Pull every line that includes the word "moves" from the data.

Content starts

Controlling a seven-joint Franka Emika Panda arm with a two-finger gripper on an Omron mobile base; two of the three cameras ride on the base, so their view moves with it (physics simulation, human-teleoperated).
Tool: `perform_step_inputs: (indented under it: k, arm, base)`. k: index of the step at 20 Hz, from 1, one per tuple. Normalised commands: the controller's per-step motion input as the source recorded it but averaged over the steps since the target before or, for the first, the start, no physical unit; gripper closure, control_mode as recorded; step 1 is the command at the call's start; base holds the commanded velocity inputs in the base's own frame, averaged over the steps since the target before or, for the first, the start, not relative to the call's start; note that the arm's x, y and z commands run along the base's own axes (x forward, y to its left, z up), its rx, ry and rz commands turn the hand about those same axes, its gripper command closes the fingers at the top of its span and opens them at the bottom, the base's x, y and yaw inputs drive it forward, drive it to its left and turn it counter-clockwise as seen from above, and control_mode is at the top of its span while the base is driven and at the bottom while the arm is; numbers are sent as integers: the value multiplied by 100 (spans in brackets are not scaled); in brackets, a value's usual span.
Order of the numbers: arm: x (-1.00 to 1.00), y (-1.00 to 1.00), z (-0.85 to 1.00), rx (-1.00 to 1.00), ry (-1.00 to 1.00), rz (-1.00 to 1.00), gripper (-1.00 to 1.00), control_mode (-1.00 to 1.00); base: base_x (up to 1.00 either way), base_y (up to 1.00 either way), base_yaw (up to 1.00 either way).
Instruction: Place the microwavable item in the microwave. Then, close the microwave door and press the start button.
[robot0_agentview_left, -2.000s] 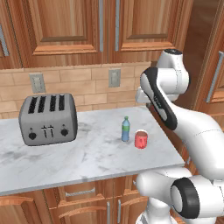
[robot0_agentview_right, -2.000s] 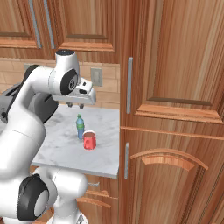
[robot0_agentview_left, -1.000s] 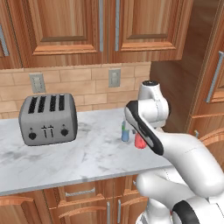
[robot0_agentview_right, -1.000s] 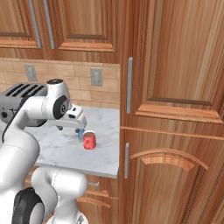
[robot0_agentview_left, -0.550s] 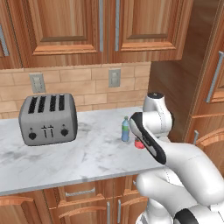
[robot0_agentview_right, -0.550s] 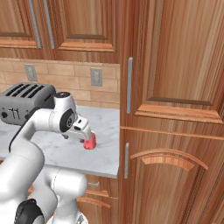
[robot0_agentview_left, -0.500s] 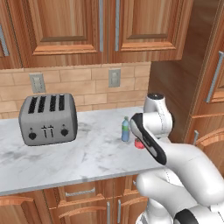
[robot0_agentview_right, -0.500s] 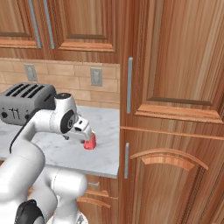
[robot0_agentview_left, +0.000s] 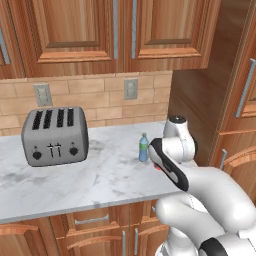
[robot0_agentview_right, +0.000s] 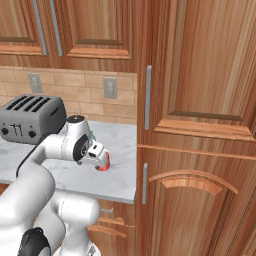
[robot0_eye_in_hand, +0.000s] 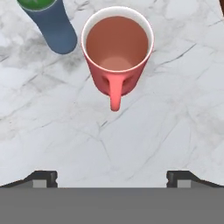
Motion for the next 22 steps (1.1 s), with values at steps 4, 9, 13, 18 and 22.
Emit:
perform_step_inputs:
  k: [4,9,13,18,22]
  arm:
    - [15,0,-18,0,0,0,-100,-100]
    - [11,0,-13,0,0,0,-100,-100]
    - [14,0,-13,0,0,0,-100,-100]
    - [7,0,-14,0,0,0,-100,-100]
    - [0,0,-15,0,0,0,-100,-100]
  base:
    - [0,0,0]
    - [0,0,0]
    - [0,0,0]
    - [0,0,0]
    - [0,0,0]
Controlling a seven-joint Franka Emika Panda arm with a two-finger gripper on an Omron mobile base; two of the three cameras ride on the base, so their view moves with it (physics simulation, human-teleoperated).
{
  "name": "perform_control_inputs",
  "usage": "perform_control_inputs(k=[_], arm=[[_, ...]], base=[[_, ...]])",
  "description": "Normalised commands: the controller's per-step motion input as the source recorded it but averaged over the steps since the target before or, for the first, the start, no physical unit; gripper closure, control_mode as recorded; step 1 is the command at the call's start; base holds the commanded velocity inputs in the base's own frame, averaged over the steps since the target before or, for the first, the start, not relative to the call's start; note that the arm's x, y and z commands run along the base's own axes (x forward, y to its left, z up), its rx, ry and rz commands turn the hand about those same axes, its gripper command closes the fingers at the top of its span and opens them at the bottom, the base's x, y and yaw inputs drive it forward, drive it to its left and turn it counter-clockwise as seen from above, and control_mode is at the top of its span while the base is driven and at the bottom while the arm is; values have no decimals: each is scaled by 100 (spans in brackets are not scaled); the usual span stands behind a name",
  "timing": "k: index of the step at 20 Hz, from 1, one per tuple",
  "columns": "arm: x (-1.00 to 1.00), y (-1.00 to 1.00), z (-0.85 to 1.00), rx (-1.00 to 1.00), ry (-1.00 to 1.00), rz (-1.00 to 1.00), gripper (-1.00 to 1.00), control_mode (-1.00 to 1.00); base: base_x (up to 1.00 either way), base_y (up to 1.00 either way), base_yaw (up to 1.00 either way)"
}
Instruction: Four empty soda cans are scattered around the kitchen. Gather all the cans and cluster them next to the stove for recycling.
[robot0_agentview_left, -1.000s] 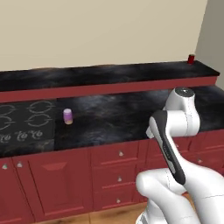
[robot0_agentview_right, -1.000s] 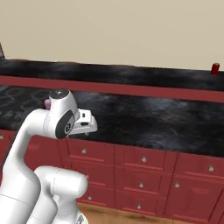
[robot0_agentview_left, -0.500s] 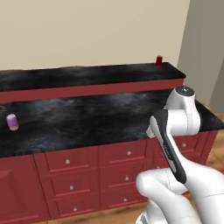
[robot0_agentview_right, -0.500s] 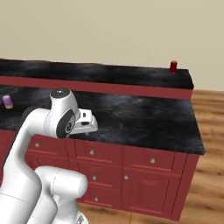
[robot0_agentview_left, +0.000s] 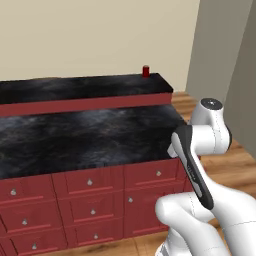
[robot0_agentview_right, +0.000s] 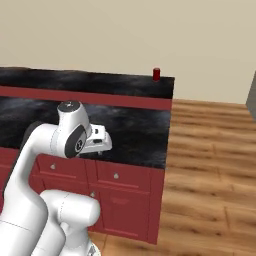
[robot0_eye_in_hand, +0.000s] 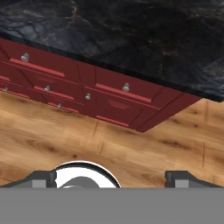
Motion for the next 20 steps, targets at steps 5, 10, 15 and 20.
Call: perform_control_inputs(k=[5,10,15,20], arm=[[0,0,0,0,0,0,-100,100],[0,0,0,0,0,0,-100,100],[0,0,0,0,0,0,-100,100],[0,0,0,0,0,0,-100,100]], base=[[7,-91,11],[1,-88,15],[10,-73,21],[24,-46,21]])
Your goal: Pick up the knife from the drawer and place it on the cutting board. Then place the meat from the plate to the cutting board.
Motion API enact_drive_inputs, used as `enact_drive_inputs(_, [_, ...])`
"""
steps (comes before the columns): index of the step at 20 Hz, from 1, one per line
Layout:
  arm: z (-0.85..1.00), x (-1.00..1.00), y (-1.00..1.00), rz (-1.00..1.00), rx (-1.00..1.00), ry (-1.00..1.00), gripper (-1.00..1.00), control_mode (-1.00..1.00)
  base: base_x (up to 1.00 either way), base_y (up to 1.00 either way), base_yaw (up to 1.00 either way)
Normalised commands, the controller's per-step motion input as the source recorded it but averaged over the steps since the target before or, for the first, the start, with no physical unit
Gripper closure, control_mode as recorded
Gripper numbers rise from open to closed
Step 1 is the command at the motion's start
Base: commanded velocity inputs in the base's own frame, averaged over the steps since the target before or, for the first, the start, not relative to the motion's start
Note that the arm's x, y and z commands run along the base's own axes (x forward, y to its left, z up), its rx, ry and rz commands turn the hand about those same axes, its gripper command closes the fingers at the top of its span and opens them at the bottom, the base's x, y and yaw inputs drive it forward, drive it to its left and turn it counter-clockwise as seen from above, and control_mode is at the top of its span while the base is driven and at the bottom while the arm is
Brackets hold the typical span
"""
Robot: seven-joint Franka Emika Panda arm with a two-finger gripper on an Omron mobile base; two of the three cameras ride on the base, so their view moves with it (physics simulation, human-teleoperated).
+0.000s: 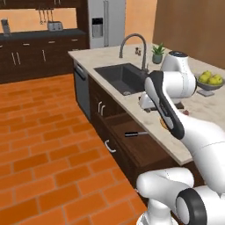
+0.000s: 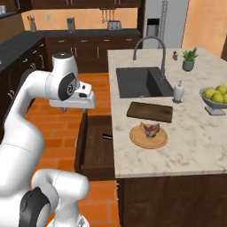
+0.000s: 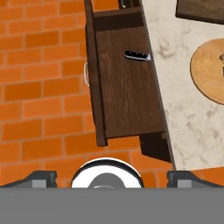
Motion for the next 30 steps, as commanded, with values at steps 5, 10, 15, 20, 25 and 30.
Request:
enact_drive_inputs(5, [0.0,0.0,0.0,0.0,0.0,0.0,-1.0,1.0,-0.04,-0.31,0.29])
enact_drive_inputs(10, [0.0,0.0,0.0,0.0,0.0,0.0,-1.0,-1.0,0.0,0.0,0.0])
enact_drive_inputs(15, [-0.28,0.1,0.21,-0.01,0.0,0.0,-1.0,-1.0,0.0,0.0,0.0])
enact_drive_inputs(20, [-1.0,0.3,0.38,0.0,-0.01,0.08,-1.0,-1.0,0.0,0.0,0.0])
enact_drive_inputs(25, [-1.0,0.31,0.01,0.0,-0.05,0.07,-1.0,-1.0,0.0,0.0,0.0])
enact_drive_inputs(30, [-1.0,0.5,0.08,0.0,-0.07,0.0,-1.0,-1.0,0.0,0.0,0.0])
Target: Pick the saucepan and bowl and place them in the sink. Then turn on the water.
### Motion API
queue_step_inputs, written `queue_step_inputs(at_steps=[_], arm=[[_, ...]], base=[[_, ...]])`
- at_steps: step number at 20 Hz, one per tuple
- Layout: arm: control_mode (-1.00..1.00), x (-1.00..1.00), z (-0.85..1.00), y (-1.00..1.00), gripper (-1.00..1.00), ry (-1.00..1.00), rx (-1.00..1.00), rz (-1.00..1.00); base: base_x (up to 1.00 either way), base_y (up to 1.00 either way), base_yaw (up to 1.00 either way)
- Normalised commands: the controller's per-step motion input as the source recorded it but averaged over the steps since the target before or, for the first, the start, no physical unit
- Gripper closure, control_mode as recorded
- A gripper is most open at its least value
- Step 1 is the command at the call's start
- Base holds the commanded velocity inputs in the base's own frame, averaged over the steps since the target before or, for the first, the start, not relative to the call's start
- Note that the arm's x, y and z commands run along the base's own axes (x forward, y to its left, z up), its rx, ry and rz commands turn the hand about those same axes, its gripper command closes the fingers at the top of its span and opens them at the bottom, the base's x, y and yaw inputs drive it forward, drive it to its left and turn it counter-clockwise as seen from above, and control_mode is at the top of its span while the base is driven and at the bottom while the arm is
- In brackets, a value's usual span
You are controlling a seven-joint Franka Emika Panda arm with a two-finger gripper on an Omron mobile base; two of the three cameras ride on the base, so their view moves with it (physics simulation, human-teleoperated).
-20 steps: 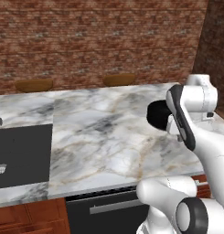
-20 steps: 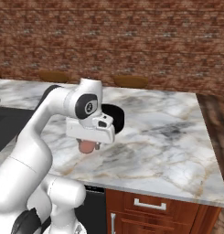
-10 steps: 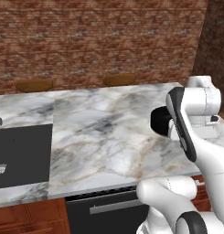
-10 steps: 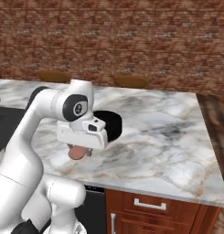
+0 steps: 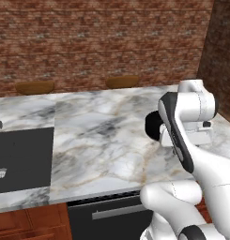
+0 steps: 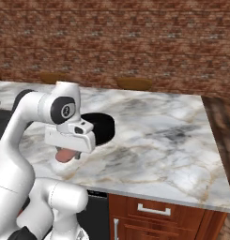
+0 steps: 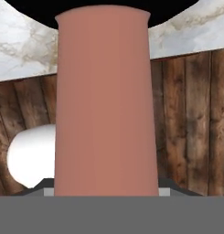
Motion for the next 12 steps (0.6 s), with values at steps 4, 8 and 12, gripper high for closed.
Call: queue_step_inputs(at_steps=[4, 8, 12], arm=[[1.0, 0.0, 0.0, 0.14, 1.0, 0.0, 0.0, 0.0], [1.0, 0.0, 0.0, 0.0, 1.0, 0.0, 0.0, 0.0], [1.0, 0.0, 0.0, 0.0, 1.0, 0.0, 0.0, 0.0]], base=[[0.0, 0.01, 0.0], [-0.54, 0.0, 0.0], [-1.0, -0.04, 0.01]])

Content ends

* _Written solution_:
Controlling a seven-joint Franka Emika Panda arm with a two-finger gripper on an Omron mobile base; two of the three cameras ride on the base, so their view moves with it (physics simulation, human-teleoperated).
Controlling a seven-joint Franka Emika Panda arm with a two-finger gripper on an Omron mobile base; two of the three cameras ride on the base, so their view moves with it (physics simulation, human-teleoperated).
Robot: seven-joint Franka Emika Panda arm with a two-finger gripper on an Omron mobile base; two of the three cameras ride on the base, so their view moves with it (physics simulation, human-teleoperated).
You are controlling a seven-joint Franka Emika Panda arm with a two-finger gripper on an Omron mobile base; two of the three cameras ride on the base, so their view moves with it (physics simulation, human-teleoperated).

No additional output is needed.